● **PROBLEM TO SOLVE**:
Scan the data below and give the number of lines that include the word "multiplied", with no other words.

● **GIVEN INFORMATION**:
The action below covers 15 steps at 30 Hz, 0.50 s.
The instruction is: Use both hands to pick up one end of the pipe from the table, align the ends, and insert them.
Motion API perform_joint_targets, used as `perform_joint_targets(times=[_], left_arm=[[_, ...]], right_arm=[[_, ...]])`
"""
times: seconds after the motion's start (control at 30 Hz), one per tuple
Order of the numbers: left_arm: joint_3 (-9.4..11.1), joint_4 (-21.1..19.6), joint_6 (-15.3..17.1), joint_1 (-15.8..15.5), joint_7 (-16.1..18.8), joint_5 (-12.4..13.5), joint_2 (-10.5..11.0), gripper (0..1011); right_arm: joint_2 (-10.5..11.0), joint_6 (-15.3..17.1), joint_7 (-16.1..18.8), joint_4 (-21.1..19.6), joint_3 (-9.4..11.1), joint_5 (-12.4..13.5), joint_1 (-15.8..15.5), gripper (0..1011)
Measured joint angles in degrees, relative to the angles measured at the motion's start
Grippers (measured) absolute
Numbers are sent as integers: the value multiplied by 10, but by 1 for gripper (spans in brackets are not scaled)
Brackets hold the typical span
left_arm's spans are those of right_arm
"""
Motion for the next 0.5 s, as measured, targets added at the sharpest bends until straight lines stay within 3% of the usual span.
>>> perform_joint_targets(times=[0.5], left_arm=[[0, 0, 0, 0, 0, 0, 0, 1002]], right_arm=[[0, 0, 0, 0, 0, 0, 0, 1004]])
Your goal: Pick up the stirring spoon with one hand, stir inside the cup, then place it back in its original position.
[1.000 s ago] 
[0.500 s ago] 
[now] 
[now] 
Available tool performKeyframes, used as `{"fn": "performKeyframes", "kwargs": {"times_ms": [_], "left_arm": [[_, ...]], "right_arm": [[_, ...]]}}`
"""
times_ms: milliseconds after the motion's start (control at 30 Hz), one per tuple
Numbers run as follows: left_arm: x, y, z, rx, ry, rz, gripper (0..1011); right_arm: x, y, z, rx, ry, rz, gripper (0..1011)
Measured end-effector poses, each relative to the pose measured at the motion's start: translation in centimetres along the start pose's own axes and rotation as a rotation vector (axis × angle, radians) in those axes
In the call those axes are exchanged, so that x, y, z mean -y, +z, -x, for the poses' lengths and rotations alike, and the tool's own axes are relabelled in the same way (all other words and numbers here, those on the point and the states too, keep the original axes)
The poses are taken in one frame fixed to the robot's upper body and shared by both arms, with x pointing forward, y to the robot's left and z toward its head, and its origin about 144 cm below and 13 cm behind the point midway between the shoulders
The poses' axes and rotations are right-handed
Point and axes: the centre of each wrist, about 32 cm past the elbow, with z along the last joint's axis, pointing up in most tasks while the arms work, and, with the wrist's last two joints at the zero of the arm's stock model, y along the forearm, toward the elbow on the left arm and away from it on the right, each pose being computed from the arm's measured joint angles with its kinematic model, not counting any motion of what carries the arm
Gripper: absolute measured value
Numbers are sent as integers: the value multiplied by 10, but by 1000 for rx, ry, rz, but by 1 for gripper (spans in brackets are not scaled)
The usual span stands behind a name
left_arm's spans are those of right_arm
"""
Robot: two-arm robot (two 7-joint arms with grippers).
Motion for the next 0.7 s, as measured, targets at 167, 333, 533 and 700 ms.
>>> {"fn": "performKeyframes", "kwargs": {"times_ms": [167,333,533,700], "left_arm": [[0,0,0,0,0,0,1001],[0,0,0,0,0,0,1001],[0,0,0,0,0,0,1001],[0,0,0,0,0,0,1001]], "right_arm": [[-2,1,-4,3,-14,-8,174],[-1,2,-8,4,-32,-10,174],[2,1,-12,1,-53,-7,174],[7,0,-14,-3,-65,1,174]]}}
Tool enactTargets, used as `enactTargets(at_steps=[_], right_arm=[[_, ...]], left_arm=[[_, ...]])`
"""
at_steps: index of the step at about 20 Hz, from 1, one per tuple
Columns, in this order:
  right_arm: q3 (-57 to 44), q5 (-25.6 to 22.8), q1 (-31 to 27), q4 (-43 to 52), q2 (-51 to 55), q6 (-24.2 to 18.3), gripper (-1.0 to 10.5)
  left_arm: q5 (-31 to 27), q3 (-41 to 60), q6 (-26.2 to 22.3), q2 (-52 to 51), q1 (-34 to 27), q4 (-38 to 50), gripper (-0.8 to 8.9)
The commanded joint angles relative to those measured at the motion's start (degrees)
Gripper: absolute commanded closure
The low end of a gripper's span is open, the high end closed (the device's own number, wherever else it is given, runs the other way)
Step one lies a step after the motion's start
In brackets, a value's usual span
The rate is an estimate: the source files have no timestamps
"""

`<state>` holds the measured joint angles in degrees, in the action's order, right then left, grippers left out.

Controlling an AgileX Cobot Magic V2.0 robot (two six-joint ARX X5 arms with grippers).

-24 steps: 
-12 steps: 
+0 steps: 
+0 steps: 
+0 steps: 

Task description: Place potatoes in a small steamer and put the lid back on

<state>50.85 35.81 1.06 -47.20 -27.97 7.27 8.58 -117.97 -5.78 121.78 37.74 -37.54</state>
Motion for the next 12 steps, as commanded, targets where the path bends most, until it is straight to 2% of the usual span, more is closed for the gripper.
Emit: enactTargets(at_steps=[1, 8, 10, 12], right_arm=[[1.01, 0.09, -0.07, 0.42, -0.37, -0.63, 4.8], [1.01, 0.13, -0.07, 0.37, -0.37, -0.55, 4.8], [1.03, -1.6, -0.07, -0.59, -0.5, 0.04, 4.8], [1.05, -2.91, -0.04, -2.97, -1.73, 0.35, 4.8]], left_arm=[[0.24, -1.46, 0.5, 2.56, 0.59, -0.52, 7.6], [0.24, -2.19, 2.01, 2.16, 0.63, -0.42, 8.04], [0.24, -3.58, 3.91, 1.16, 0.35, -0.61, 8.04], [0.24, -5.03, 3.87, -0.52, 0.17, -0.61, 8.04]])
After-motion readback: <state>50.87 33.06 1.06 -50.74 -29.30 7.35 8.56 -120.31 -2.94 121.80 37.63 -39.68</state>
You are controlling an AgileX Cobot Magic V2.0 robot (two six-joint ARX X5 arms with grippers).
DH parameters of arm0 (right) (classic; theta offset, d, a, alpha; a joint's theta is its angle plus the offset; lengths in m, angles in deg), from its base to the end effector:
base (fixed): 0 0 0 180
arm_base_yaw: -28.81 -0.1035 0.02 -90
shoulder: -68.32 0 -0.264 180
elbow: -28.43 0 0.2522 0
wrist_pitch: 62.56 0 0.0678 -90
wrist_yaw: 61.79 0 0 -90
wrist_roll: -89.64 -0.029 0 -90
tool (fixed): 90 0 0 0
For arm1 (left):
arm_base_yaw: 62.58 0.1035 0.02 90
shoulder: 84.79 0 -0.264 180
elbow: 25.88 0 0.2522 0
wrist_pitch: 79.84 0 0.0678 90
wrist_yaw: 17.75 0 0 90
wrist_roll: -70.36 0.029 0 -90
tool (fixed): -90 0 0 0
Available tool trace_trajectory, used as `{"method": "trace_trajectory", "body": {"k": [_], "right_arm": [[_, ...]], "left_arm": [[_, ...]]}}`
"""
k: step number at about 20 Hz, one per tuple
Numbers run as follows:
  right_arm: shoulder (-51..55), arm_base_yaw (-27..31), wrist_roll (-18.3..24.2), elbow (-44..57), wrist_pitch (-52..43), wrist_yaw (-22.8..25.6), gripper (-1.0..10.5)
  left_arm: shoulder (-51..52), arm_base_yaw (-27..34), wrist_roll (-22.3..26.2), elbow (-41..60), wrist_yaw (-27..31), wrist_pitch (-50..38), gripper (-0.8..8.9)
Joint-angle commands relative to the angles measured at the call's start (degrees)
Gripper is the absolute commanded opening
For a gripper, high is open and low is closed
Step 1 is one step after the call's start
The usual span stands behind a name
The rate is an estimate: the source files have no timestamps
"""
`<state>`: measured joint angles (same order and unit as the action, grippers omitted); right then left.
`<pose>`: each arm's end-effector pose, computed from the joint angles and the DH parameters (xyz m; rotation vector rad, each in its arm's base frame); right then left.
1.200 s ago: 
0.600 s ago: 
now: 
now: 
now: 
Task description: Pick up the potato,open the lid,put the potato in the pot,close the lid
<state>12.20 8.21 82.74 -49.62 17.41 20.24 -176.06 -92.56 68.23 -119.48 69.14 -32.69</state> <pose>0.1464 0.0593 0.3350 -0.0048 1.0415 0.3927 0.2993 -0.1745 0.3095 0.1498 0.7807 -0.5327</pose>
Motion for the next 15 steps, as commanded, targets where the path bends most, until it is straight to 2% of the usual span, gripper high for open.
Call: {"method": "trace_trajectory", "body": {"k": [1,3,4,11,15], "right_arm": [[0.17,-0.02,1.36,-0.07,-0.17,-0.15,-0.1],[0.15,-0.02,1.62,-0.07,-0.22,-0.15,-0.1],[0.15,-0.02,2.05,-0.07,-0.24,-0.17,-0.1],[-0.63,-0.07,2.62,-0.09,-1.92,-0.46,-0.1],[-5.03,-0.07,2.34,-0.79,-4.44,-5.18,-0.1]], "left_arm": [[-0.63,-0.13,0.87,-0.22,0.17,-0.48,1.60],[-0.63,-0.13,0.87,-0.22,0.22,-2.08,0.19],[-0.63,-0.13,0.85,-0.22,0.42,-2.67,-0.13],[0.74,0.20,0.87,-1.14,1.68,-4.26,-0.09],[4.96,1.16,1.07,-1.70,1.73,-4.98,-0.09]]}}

● **ANSWER BOX**:
2